Havanın güzel olması güneşin parlaklığı ama yakmadan ısıtması ne harika dimi? Tıpkı birini severken seni iyileştirmesi gibi. Şifa dolu diye iç konuşmalarımdan birini yapıyordum. Hafta sonuydu ve ben yalnızdım ohhhhhh diye sesli bir mutluluk nidası attım. Aradan beş dakika geçmeden şom ağızlı başkanı olarak kendime nazar değdirmeyi başarmıştım. Annem arayıp kızım biz Hayriye teyzenle kız bakmaya gideceğiz ama götürecek kimse yok arabayla beş dakika bırakıversen diye baya bir şirin şirin konuştu. Aklıma bir sürü soru gelse de uzatmadan tamam canım hazır mısınız ne zaman alayım diye cevapladım. Kime kız bakacak ki bunlar diye düşündüm.Hayriye teyzenin kaç oğlu vardı ki Doruk ile Ahmet. Ee belki Ahmet e giderler diye düşündüm ve hazırlanıp çıktım. Köy yakındı. Annemleri alıp yarım saatlik başka bir köye geldik. Annemi yalnız yakalayıp kız anne kime kız bakacaksınız? diye sordum merakla. Annem bana iyice yaklaşıp Doruğaaa dedi. Anlatmaya başladı mahkeme olaylarından sonra Hayriye teyzen çok hastalandı ölmeden bir evlendireyim oğlanı yuvası olsun diyor başka bir şey demiyor haklı tabi. "Ha bende Ahmet'e sandım" diye düşük bir ifade ile konuştum.Annem  "yooook ben o hayırsıza kız falan bakmam kimsenin günahına giremem.

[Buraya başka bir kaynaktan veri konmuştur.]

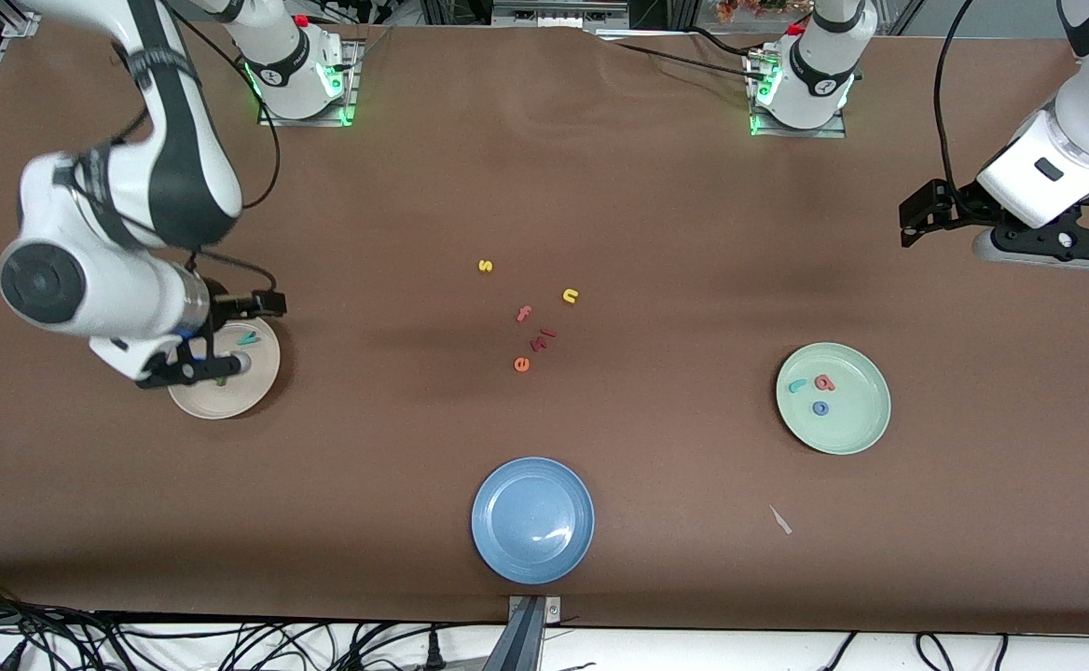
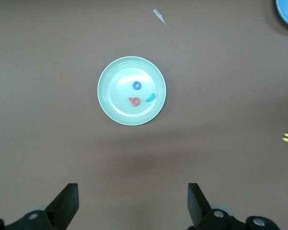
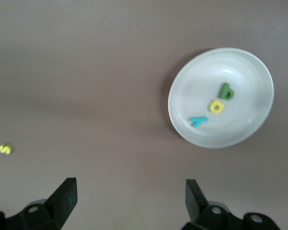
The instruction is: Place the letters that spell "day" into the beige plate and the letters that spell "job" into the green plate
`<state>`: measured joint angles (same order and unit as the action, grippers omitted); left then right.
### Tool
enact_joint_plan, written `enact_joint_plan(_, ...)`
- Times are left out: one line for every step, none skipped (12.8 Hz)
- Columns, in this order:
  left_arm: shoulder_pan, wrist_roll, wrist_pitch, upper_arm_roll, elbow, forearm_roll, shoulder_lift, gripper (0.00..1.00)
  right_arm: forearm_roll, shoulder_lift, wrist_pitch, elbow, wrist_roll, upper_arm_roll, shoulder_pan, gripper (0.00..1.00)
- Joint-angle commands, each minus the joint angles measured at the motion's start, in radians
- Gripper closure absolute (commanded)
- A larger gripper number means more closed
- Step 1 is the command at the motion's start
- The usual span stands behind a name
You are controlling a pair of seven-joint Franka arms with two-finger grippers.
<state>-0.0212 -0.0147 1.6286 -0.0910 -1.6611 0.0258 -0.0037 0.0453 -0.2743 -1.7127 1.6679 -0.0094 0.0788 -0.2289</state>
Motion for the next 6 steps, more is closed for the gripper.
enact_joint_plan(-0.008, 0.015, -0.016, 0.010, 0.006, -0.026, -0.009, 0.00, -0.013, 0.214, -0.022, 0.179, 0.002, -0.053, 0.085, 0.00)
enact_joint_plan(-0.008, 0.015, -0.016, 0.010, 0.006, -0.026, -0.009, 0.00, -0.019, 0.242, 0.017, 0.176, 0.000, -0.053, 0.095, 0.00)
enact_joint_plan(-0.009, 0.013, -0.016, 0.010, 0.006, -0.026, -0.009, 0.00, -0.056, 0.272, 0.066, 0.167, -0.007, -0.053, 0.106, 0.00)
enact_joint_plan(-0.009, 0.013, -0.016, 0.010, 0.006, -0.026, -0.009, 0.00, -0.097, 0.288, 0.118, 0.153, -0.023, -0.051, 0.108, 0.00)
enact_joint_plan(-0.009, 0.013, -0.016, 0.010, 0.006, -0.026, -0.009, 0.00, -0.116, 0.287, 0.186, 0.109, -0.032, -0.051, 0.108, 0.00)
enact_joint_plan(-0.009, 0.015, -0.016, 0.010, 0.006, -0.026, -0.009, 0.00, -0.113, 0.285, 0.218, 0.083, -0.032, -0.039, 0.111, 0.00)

Benim de kızım var ayol" diyip beni arkada bırakıp çoktan yürümüştü. Anneme ne zaman geleyim sizi almaya diye seslendim ama iki arkadaş kol kola girmiş kaynatmaya başlamışlardı. Annem canı gitmek isterse arardı biliyordum. İçimde bir hüzün hissettim.Anlamsızdı.Bekledim geçmedi. Kendimi toparlayıp arabaya bindim.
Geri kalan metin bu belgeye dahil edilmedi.